Diskusi online MINDSET Institute merespon dampak ekonomi dari pandemi COVID-19 yang menimpa hampir semua negara, termasuk Indonesia. Badan Kebijakan Fiskal (BKF) Kemenkeu menyebutkan bahwa loss potential growth ekonomi Indonesia akibat COVID-19 selama tiga bulan terakhir sekitar 2 persen dibandingkan Produk Domestik Bruto (PDB) tahun lalu.
Persentase ini setara dengan Rp. 316 triliun. Jumlah ini tidaklah kecil dan sekaligus mengindikasikan bahwa memang perlu upaya serius untuk mengatasi krisis ekonomi yang terjadi dan mungkin masih akan berlanjut.
Pemulihan Ekonomi Nasioal (PEN) menjadi sangat penting. Kamis (4 Juni 2020), pemerintah memutuskan peningkatan anggaran PEN sehingga defisit APBN 2020 menjadi Rp. 1039,2 triliun atau menjadi 6,34% dari PDB, naik dari 5,07% dari PDB. Peningkatan defisit terjadi karena besaran pengeluaran menjadi lebih tinggi dari penerimaan negara.
Untuk mendukung PEN tersebut, pemerintah merencanakan menerbitkan Surat Berharga Negara (SBN). Direktorat Jenderal Pengelolaan Pembiayaan dan Risiko (DJPPR) Kementerian Keuangan, dalam sosialisi rencana penerbitan diaspora bond—khusus untuk WNI yang tinggal di luar negeri atau WNA keturunan Indonesia, menyatakan bahwa dua seri global bond, yakni samurai bond dan euro bond, juga akan terbit pada semester II-2020.
Bagaimana strategi agar surat utang tersebut diterima pasar, masih belum disebutkan. Apakah pasar akan bereaksi positif atau negatif atas kehadiran beragam SBN ini, masih sulit untuk diperkirakan. Pasar tentu memiliki kalkulasi, dengan melihat kecenderungan yang akan terjadi, termasuk bagaimana dengan kekuatan surat-surat berharga lainnya.
Hingga April 2020, total utang pemerintah telah mencapai Rp. 5.172,48 triliun, meningkat 14,22 persen dibandingkan periode yang sama tahun sebelumnya.
Data Bank Indonesia juga menyebutkan bahwa posisi Utang Luar Negeri (ULN) Indonesia pada akhir kuartal I 2020 sebesar 389,3 miliar dollar AS yang terdiri dari ULN sektor publik (pemerintah dan bank sentral) sebesar 183,8 miliar dollar AS dan ULN sektor swasta (termasuk BUMN) sebesar 205,5 miliar dollar AS.
Jadi di satu sisi jumlah beban utang sudah besar, dan masih mungkin bertambah lagi karena pemulihan ekonomi menggunakan instrumen utang.

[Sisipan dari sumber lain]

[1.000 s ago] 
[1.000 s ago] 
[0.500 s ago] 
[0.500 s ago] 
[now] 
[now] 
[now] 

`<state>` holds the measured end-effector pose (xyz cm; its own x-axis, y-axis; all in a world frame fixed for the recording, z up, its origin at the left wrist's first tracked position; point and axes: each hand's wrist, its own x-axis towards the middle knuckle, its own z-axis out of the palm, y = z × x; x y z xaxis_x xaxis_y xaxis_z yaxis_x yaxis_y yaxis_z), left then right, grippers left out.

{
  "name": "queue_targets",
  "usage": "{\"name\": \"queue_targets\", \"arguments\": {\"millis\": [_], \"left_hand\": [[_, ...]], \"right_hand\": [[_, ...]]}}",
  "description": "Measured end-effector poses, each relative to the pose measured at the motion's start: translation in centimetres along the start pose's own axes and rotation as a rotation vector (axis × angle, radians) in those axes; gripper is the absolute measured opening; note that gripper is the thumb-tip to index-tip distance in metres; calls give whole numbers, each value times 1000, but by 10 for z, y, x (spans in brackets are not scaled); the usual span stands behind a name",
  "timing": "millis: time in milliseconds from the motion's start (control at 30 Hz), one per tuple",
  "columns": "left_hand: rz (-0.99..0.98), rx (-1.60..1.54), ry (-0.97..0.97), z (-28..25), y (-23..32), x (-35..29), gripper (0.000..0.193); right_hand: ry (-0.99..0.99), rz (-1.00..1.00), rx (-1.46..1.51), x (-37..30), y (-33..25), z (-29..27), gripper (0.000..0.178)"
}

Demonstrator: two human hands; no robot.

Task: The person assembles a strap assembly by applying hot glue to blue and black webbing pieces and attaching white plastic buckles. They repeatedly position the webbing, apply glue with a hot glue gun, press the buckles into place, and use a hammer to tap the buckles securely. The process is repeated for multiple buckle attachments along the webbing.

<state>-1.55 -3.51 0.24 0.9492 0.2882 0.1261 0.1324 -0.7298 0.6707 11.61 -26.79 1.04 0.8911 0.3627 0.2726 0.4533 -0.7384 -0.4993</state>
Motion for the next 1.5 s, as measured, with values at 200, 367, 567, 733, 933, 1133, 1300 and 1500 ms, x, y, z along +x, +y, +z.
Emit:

Artinya, jumlah utang akan meningkat.
Kendati pemerintah menyebutkan bahwa penarikan utang oleh Indonesia untuk mengatasi COVID-19 masih relatif rendah bila dibandingkan negara-negara lain, namun utang, apalagi utang pemerintah selalu menimbulkan kontroversi.
Di satu sisi dipahami bahwa ada kebutuhan pendanaan yang besar untuk pemulihan ekonomi. Namun di sisi lain terdapat khawatiran akan resiko beban utang di masa depan, selain tentu saja soal apakah memang utang merupakan strategi yang tersisa, karena tidak ada pilihan lain.
Bagaimana persisnya kebutuhan dan kendali terhadap beban utang kiranya menjadi penting diperhatikan kembali, terutama oleh publik. Boleh jadi, ada indikator-indikator kebutuhan dan beban utang yang perlu diperjelas atau mungkin yang lebih realistis dan mudah dipahami publik.
Bhima dalam paparannya yang berjudul “Fun Fact Utang 2020” menyebutkan pemerintah seharusnya tidak perlu terburu menerbitkan surat utang atau meminjam uang dari luar negeri. Pemerintah masih bisa melakukan realokasi anggaran di lembaga dan kementerian yang tidak produktif diarahkan untuk pemulihan ekonomi nasional.
Sementara Edwin dalam paparannya berjudul “Respon Pasar atas (Rencana) Penerbitan Surat Utang Negara” menyebutkan pasar masih menyambut baik keadaan ekonomi nasional, terutama karena surat utang Indonesia masih memberikan imbal hasil yang baik.
Edwin juga menyebutkan bagi sektor yang terdampak pandemi COVID-19 seperti jasa dan pariwisata perlu ada antisipasi ekonomi. Sedangkan sektor e-commerce dan digital connectivity mendapat respon positif dari pasar.